Meh-dellin

150813medellinOh, let me just be upfront. We, I, didn’t particularly like or enjoy Medellin. It’s a big, bustling, noisy, dirty city, with way too much traffic crowded into way too little space. There’s a small section of the city in the south, El Poblado and immediately surrounding it that’s got lots of greenery, fancy apartment buildings and hotels, and bars and restaurants. Basically, it’s the area where tourists are generally recommended to stay, and it’s the home of the local and expat wealthy community – it’s their playground, and if they don’t have to leave it, they don’t. I’m not sure that any other city I’ve seen in Latin America has quite so obvious a divide between the haves and have nots (Lima, with Miraflores, gets close, but there’s still more overlap). The rest of the city… ain’t so nice.

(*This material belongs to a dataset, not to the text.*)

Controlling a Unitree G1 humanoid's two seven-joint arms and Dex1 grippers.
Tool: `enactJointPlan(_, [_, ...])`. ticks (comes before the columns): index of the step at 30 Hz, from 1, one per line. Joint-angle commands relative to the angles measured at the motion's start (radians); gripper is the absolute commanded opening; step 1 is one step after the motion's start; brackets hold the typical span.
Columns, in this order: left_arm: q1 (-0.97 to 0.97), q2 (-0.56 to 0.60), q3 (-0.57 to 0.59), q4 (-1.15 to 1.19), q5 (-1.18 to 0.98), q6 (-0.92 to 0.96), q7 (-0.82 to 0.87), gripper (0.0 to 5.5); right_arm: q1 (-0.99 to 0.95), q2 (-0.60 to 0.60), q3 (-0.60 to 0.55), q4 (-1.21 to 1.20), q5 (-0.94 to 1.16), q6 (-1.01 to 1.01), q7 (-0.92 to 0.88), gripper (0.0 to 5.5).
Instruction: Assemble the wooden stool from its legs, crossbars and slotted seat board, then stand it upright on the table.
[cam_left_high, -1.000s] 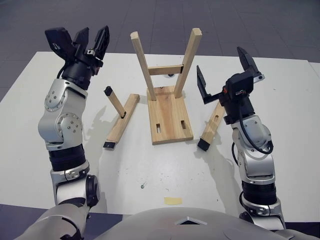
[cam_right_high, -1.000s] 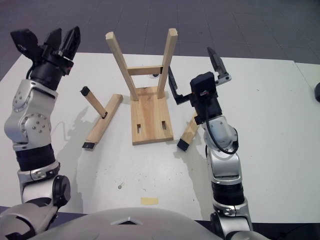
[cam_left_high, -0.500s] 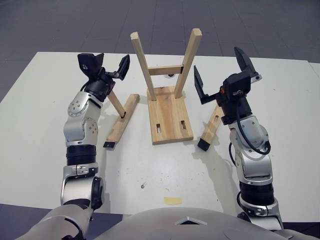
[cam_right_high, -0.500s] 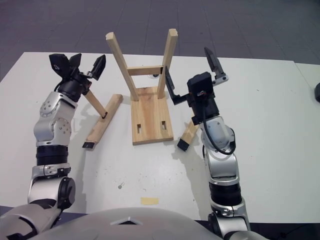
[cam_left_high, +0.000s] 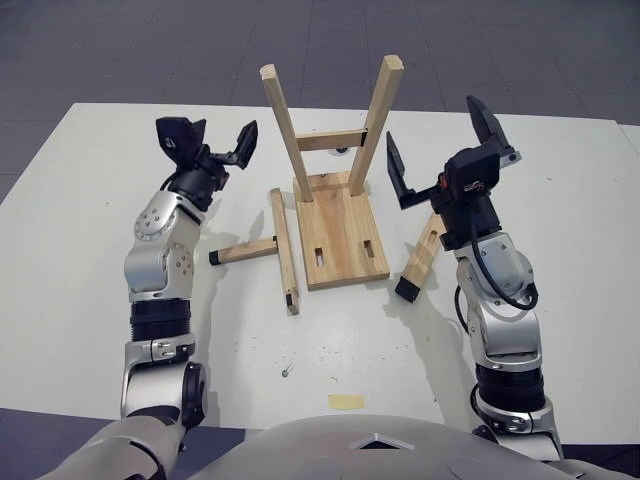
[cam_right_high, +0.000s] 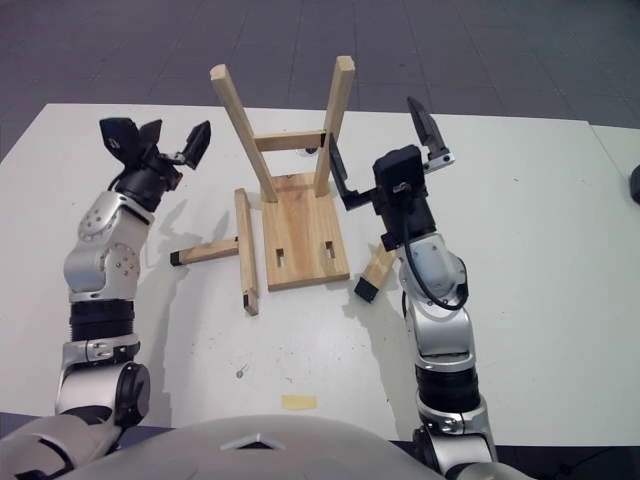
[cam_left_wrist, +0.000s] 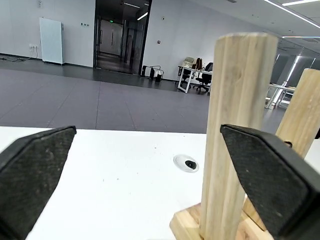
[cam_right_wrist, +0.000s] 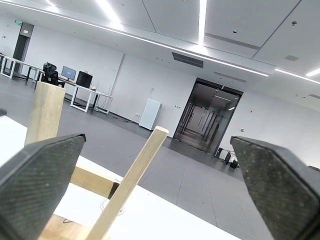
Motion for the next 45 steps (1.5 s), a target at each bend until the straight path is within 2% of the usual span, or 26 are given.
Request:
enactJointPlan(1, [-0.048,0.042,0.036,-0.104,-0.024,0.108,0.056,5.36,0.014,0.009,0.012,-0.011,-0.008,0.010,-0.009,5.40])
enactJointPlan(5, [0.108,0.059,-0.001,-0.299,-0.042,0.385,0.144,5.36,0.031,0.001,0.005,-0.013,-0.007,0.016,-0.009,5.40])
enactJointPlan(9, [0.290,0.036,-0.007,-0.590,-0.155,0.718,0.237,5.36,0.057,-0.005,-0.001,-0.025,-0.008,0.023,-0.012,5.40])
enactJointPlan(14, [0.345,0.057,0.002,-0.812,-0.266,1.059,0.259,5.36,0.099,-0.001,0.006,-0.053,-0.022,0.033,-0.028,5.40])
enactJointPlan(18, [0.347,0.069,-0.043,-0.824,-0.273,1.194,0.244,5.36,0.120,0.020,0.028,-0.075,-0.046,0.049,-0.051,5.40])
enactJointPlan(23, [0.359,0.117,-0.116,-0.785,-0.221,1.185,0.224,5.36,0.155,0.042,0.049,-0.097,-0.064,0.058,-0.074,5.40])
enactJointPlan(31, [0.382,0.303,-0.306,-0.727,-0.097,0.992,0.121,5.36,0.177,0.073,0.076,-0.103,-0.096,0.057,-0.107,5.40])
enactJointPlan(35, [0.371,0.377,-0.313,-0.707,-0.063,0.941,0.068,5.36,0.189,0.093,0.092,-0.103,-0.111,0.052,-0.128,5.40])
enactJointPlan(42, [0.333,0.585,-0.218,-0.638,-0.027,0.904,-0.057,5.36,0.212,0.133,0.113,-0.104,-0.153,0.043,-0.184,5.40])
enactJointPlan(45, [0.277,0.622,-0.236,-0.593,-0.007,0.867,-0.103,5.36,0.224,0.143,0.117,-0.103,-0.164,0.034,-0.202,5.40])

There’s also not a lot to do, or at least it feels that way. We wandered, we took a city tour on one of those hop-on, hop-off buses, we relaxed. We could have gone to the aquarium, the botanical gardens, there were a couple of expositions going on in the city. We could have gone up to the top of one of the surrounding mountains and snapped pictures (and we did a small one on the city tour). But no one seemed to have much in the way of other suggestions, other than, “take day trips or overnight trips out of town to places that are actually interesting”. And that, by the way, includes locals, and the tourist information center at the Plaza Mayor in the middle of town.

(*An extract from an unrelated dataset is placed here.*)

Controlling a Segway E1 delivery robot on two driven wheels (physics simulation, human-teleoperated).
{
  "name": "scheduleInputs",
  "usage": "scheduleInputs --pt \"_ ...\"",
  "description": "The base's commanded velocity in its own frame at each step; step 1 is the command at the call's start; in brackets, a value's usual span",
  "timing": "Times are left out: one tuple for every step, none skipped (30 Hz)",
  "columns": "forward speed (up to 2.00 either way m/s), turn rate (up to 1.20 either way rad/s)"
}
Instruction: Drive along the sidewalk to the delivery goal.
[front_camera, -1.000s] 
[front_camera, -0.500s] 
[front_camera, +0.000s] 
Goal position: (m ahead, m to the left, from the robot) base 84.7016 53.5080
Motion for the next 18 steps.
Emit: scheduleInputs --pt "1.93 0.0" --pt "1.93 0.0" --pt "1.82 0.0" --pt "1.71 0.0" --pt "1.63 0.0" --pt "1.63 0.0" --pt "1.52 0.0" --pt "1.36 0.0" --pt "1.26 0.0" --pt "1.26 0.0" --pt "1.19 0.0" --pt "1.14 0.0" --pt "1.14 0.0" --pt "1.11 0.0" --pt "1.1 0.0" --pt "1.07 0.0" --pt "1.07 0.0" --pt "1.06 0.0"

150815eltrifasicoFood-wise, it was a mixed bag. At the casual end, there are some great local dishes, like the bandeja paisa I mentioned in the last post, though most of them are served in portions that are simply enormous. Our last lunch we went to a place called El Trifasico in one of the southern suburbs, at the urging of Santiago Macias, the chef of iLatina back in BA. Online reviews basically asserted this to be the best place on the planet to get chicharrón – deep fried pork belly. And it was quite good. But how were we to know that the regular portion was more than the two of us could finish together, let along each of us having a slab in front of us. Yet, meanwhile, at the table to one side of us, a grandmother, mother, and two kids inhaled a platter apiece and then ordered dessert. To our other side, a quartet of elderly folk, not one of them a day under 80, not only did the same, but ordered a platter of fried yuca to “supplement” the plates. We packed up more than one full portion and gave it to the security guard in the building we were staying in.

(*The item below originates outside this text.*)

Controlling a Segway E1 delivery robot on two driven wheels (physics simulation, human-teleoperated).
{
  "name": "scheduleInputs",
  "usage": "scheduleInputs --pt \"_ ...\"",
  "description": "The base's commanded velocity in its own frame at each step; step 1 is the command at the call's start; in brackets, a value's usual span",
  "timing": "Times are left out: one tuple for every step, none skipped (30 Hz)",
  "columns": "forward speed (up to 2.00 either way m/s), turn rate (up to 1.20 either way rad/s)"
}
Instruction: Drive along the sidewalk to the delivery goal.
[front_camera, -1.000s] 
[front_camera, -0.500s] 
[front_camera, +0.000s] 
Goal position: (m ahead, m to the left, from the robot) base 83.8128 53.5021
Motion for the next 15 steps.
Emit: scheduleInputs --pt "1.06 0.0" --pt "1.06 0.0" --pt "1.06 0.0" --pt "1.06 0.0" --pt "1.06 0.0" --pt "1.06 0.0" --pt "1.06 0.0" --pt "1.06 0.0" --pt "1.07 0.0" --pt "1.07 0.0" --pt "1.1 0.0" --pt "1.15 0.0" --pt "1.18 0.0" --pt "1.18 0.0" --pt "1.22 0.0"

At the higher end, to be honest, we only tried one place, that I talked about in the last post. I was thinking about it, and along with Cartagena in particular, my sense is that the high-end, reinterpretation of Colombian cuisine, is in its infancy. Most fancy restaurants are French, Italian, Spanish, or steakhouses. And my take on this new movement is that it’s mostly young chefs trying to break out of that mold, and they’re creating dishes to “challenge” diners with the ideas of what might be possible using local ingredients and flavors. The flipside is, that most of them just don’t seem to be experienced enough to pull it off – they’re producing visually exciting plates, with interesting combinations of ingredients and techniques, but the balance and seasoning and proper cooking is missing. Bogotá seems to be further along in the process. If you’ve been a long time reader of these pages, it’s pretty much the same thing I’ve gotten to witness, report on, and perhaps even be a small part of, over the last decade in Buenos Aires, and I’d put the modern Colombian food scene maybe 5-6 years behind BA, except possibly for Bogotá which is maybe 1-2 years behind.

On to the Medellin video…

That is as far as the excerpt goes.